Salah satu pedagang yang masih bertahan berjualan jaja bali adalah Dayu Kade Made (65). Ia tak hanya menjaga eksistensi jaja bali, namun juga menggantungkan hidupnya dengan berjualan jaja bali. Dayu melakoni sebagai penjual jaja bali sejak tahun 1992. Tak dapat dipungkiri bahwa sudah selama 31 tahun wanita paruh baya yang memiliki empat anak itu berjualan jaja Bali.
Luh Kade Made, penjual jaja bali di pasar Banyuasri
Dayu banyak mempunyai langganan dari berbagai kalangan yang setia menggemari jajanan tradisional buatannya.
Awalnya Dayu membuka lapak dagangannya di daerah Jalan Samudra, di sebelah timur Pasar Banyuasri, Singaraja, mulai 1 Oktober 1992. Kemudian setelah pandemi covid-19, ia mulai membuka lapak lagi di tempat yang berbeda yaitu di pasar tumpah Banyuasri.

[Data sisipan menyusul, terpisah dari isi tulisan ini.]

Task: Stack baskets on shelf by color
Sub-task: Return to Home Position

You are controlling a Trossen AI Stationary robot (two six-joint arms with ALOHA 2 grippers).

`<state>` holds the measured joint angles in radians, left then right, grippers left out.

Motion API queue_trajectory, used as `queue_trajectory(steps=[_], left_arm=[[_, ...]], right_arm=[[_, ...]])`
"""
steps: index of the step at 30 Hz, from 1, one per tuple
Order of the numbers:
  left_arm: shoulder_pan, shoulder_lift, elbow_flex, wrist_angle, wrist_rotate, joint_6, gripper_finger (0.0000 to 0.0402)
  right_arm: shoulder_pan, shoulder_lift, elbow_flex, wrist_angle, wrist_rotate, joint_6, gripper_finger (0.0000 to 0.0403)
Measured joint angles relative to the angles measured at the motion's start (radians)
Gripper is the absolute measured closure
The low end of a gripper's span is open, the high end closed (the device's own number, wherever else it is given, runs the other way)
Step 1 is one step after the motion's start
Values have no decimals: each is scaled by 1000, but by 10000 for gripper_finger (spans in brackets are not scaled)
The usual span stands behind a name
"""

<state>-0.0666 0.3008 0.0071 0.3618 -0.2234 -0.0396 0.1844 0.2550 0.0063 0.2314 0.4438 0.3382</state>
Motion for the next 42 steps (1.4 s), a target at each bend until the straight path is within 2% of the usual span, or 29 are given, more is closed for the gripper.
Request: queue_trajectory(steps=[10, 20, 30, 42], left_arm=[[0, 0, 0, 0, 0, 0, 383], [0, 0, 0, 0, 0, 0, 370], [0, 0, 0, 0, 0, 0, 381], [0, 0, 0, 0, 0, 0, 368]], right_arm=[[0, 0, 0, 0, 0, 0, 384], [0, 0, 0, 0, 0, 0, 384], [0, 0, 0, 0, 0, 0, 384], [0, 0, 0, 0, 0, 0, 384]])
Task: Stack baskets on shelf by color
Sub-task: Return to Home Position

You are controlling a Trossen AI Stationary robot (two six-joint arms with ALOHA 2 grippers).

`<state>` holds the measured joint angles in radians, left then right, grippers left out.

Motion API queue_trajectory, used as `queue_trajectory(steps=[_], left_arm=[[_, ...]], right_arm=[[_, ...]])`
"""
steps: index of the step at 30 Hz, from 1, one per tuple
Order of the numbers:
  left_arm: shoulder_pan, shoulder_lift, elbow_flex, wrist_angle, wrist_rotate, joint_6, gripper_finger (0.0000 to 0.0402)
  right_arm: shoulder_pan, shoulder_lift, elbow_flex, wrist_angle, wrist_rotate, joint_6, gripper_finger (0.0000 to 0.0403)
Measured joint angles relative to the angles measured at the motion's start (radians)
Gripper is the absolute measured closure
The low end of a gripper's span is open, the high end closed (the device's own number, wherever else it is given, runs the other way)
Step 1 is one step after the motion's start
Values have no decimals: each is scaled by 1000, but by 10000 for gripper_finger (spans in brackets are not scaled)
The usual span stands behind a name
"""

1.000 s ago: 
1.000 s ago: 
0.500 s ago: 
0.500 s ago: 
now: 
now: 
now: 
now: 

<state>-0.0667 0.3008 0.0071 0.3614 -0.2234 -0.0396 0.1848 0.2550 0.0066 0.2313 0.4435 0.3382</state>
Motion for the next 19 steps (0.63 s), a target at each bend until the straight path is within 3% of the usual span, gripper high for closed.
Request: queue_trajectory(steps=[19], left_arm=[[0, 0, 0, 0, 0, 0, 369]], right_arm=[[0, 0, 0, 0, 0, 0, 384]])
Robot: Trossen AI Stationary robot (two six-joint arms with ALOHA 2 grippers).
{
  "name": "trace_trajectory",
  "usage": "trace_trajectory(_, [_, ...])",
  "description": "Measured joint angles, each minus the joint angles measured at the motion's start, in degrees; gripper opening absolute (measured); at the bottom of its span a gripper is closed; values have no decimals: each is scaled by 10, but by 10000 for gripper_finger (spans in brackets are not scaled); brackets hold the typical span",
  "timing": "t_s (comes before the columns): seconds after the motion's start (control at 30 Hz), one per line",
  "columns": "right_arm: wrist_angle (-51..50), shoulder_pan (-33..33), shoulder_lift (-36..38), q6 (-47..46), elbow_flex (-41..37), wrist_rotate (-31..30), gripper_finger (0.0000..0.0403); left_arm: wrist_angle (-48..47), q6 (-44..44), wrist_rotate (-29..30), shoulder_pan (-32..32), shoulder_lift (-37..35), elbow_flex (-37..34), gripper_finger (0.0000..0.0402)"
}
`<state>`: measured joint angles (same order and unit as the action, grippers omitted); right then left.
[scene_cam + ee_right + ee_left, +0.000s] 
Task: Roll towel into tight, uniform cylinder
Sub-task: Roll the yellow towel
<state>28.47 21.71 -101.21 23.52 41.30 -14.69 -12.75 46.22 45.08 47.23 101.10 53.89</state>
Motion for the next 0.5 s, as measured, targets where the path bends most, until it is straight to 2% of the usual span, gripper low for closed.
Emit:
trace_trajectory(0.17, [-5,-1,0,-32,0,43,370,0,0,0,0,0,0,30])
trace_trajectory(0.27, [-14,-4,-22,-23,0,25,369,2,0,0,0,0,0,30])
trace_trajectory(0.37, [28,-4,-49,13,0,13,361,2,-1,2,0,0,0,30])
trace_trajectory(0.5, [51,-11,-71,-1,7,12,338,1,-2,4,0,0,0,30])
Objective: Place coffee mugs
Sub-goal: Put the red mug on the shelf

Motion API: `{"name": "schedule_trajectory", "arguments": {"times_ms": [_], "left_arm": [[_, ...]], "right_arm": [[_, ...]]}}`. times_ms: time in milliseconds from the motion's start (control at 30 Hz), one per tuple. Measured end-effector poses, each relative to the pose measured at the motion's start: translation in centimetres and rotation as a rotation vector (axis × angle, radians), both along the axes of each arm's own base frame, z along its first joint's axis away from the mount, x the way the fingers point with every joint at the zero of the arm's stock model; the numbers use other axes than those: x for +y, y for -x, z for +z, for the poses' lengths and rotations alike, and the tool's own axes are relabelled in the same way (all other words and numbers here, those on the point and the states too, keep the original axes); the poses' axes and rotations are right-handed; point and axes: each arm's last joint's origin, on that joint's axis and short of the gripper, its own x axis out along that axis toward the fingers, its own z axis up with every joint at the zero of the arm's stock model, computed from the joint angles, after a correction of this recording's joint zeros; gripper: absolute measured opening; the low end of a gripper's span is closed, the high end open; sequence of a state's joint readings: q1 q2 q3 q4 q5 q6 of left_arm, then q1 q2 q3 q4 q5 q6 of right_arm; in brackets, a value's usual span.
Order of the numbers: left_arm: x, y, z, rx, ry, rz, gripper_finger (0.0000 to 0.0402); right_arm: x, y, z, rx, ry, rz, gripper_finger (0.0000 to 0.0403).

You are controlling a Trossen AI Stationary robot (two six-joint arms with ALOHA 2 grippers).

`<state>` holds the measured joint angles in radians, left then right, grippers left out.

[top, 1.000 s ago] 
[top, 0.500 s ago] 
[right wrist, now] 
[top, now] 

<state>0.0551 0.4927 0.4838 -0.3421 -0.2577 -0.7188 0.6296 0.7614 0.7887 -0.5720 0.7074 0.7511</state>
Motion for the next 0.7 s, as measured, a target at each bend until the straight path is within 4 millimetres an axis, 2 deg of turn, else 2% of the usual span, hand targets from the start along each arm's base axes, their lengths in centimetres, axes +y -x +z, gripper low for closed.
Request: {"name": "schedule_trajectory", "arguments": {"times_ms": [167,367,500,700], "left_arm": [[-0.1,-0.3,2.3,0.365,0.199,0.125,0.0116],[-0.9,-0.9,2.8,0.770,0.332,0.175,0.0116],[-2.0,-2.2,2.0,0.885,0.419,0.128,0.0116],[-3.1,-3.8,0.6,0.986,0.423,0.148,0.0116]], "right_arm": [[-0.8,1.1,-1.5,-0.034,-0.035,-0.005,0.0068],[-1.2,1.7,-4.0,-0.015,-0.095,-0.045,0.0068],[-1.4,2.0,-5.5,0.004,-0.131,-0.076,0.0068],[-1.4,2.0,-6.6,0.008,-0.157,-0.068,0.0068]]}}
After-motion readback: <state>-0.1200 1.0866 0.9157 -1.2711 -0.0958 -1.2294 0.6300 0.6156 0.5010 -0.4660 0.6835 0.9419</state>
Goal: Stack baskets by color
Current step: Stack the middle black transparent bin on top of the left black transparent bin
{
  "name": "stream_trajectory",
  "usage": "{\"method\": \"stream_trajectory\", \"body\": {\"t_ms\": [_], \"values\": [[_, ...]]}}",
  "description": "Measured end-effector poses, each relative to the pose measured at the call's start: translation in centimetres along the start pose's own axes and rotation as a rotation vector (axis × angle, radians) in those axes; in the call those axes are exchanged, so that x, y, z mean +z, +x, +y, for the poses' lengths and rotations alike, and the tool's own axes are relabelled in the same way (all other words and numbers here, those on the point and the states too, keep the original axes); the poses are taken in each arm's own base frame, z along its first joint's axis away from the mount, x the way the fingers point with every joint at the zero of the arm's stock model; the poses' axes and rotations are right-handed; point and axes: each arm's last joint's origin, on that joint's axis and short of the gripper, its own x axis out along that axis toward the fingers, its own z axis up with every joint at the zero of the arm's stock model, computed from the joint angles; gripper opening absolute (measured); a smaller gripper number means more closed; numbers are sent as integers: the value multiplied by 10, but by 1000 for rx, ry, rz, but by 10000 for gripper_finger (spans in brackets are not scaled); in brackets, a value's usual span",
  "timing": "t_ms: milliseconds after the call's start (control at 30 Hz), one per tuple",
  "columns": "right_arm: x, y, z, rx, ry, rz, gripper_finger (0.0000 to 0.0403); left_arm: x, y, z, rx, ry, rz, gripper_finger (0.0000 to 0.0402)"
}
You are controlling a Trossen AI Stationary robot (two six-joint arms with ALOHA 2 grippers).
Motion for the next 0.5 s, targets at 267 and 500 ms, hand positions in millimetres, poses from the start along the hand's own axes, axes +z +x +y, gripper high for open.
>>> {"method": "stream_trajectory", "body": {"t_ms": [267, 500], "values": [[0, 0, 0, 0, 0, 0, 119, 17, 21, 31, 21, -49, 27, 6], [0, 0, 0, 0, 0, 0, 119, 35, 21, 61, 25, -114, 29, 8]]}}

“Kalau pagi itu jualannya mulai dari jam 6 pagi sampai 12 siang di Jalan Samudra, terus sorenya lanjut di pasar Banyuasri dari jam 4 sore tapi tutupnya gak menentu kadang jam 8 kadang 9 malam,” ujarnya saat ditemui, Selasa 05 Desember 2023.
Jadi saat ini Dayu berjualan di dua lokasi yang berbeda. Pagi-pagi datanglah ke Jalan Samudera, sorenya bisa dapatkan jaja bali di pasar tumpah Banyuasri.
Jenis jaja bali yang dijual ada beragam seperti injin (ketan hitam), laklak, pisang rai, pecik lebang, olen-olen, hingga lukis. Harganya mulai dari 3.000 rupiah sampai 5000 rupiah. Dan kita bisa membeli berapa pun sesuai keinginan kita.
Semua varian jaje tersebut dibuatnya sendiri, bahan utamanya yaitu tepung beras dan tepung ketan. Awal belajar membuat jaja Dayu diajarkan oleh iparnya, lalu mulai membuka usahanya sendiri.
Berbagai jenis jaja bali
Dayu menuturkan setiap hari, jaja bali yang dibuatnya selalu habis terjual.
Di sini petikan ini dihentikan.